Guest Post: Legal AI vs eDiscovery

This is a Guest Post by the well-known, UK-based, eDiscovery expert and consultant, Jonathan Maas, which looks into the increasingly integrated area where AI and legal discovery technologies meet and overlap.

Artificial Lawyer has to say that this strange parallel universe that legal data analysis has lived in, with one plane of existence called ‘eDiscovery’ and the other plane of existence called ‘legal AI document review’, has always seemed amiss.

Though, as with all market segmentations there is a very good reason for it, which in part is an historical one, i.e. eDiscovery was a truly commercial enterprise long before ‘Legal AI’ hit the scene.

Jonathan has taken up the noble challenge of navigating between these two worlds and drawing up some insights from his voyage to share with us. Thank you, Jonathan.

The World of eDiscovery

Every year sees a new buzzword relating to the use of technology within the legal profession. Traditionally that use has been related to the document-intensive process of disclosure (or discovery).

In Common Law jurisdictions, such as America and England & Wales, parties engaged in litigation are legally obliged to find and exchange all relevant documents prior to trial so that the outcome of the dispute is decided based on all the available facts. This process is known as discovery (America) or disclosure (England & Wales), and an increasingly painful set of sanctions/penalties are ‘awarded’ if a party fails to comply adequately with these obligations.

There’s more to it than that, of course. Each party needs to find, preserve, collect, review for privilege and relevance and finally disclose those relevant, unprivileged documents, and then deal with the other party’s incoming disclosure. Nowadays these documents are almost entirely in electronic format, but paper still rears its head.

On large matters this can easily be the most costly part of a dispute outside of the trial itself so technology has become the solution to the problem caused by the technology. The upside in this area for the lawyers is that they have usually been able to charge their clients for the use of this technology. Not so in other areas of the law.

Litigation lawyers have always earned an honest buck reviewing documents to ascertain whether they are relevant (penalties apply if your disclosure contains too many irrelevant documents) and to remove privileged documents (private communications between lawyer and client). In the paper world this meant putting a team of junior lawyers in a room full of lever arch files of copy documents and letting them read and file documents according to various appropriate and pre-ordained criteria.
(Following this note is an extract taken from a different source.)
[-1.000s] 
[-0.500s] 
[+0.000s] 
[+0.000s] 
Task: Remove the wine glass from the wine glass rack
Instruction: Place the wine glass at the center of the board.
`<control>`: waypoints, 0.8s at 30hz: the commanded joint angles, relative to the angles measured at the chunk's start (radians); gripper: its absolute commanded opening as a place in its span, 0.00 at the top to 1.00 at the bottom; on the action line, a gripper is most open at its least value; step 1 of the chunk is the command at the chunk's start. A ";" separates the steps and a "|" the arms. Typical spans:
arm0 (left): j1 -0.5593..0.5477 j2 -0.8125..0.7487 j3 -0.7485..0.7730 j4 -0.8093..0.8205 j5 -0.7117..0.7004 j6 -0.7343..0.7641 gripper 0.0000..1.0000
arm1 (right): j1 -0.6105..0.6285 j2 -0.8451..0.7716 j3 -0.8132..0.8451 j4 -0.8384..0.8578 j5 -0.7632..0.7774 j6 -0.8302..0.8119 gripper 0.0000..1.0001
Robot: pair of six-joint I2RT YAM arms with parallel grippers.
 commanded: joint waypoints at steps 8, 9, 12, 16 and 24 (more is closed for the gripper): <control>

In today’s world this means putting a team of junior lawyers in a room full of computer screens, using a document review system to tag documents to those same (but often more) criteria. We all know that the ease of creating and sharing documents nowadays means that there are considerably more documents in play than in the paper world. Lawyers therefore need to use technology to whittle that number down.

Lawyer Versus Technology 

This is where the lawyer-versus-technology tension kicks in: lawyers traditionally charge by the hour yet are being forced by their clients or, to a lesser extent, by prevailing business practices to introduce efficiencies. This is a tough call as this means fewer hours billed. For some litigators, this is still a step too far. However, a growing number now embrace the chance to use technological advances to allow them to work better for less cost and thus improve the whole litigation experience for their clients. Analytics is now the name of the game, and that’s where the smart money is going.
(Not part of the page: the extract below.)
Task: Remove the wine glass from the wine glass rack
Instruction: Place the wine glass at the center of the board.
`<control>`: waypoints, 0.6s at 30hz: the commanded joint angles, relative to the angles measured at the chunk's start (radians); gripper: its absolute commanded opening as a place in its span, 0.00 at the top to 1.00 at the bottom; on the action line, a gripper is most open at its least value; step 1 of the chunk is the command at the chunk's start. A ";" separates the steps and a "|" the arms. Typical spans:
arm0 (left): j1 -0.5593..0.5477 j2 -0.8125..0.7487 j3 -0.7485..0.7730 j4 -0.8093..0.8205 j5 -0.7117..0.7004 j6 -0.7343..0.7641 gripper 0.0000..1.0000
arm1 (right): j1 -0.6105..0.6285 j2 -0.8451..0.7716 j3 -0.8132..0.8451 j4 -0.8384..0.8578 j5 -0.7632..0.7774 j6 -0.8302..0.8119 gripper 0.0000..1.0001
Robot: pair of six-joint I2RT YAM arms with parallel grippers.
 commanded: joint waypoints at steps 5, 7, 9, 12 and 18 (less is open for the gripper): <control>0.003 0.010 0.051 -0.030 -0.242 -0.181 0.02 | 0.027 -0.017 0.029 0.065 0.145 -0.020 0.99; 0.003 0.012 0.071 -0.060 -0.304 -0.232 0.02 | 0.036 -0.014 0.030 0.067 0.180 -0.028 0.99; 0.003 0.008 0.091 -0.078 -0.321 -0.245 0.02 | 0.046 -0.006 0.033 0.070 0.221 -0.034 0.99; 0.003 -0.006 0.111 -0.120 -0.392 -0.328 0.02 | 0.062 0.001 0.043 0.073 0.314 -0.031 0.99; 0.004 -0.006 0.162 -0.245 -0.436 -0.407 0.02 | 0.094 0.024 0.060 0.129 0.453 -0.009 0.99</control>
By way of background, there are a number of common processes applied to the electronic documents to reduce their volume and therefore the cost of review and disclosure:-

  1. Remove all computer-generated content (“de-NIST”) by applying a filter of known computer programme file types using a public list compiled and shared by America’s National Institute of Standards and Technology.
  2. Remove all exact duplicates according to their MD5# or SHA-1 value (alpha-numeric fingerprints unique to every document).
  3. Optionally, also remove near-duplicates based solely on the text within the documents. The level of similarity can be set by the lawyers on that matter but, as for all disclosure decisions made, this must be defensible in court if required. An example is weeding out an email that has exactly the same text as another, but bears a different time-stamp due to different system times on the sending and receiving servers.
  4. Email threading is then applied. This is the removal of all individual emails that make up the chain of correspondence so that one “master” is retained that accurately reflects the entire discussion, plus any attachments. Hijacked chains that occur when someone uses an earlier email to begin a different discussion are treated separately.
  5. Usually the lawyers will have developed a set of “keywords”, perhaps agreed with the opposing lawyers, that when used in a search would quickly isolate potentially relevant documents for legal review. In a product dispute, for instance, these keywords would include variations of the product’s name, the names of project team, and so on.
  6. An extension to this process would be to use keywords to identify potentially privileged documents (such as known lawyers’ names, names of law firms, legal phrases, etc.)
  7. A further extension could be searching for keywords designed to exclude obviously irrelevant material (such as known senders of spam email).
  8. The final common stage is restricting the document population based either on the dates within which the events that led to the dispute are agreed to have taken place and/or the key players involved in those events.

This is when it starts getting interesting: our new Wild West is the world of developing methods of increasing technical complexity to reduce the volume or to focus the legal review team on the most potentially relevant documents first: the use of Technology (or Computer) Assisted Review. This is what US Magistrate Judge Facciola declared in a judgment in 2008 as somewhere “angels fear to tread”[1].

Predictive coding is one type of TAR: a lawyer with a deep understanding of the issues in dispute reviews a “seed set” of documents and hands them, with their decisions as to relevance, back to the system which then tries to emulate that reasoning on a different batch of documents. The lawyer then marks those decisions and returns the corrected result back to the system for it to have another go. This continues until the overturn rate by the lawyer of the system’s decisions reaches an acceptable rate.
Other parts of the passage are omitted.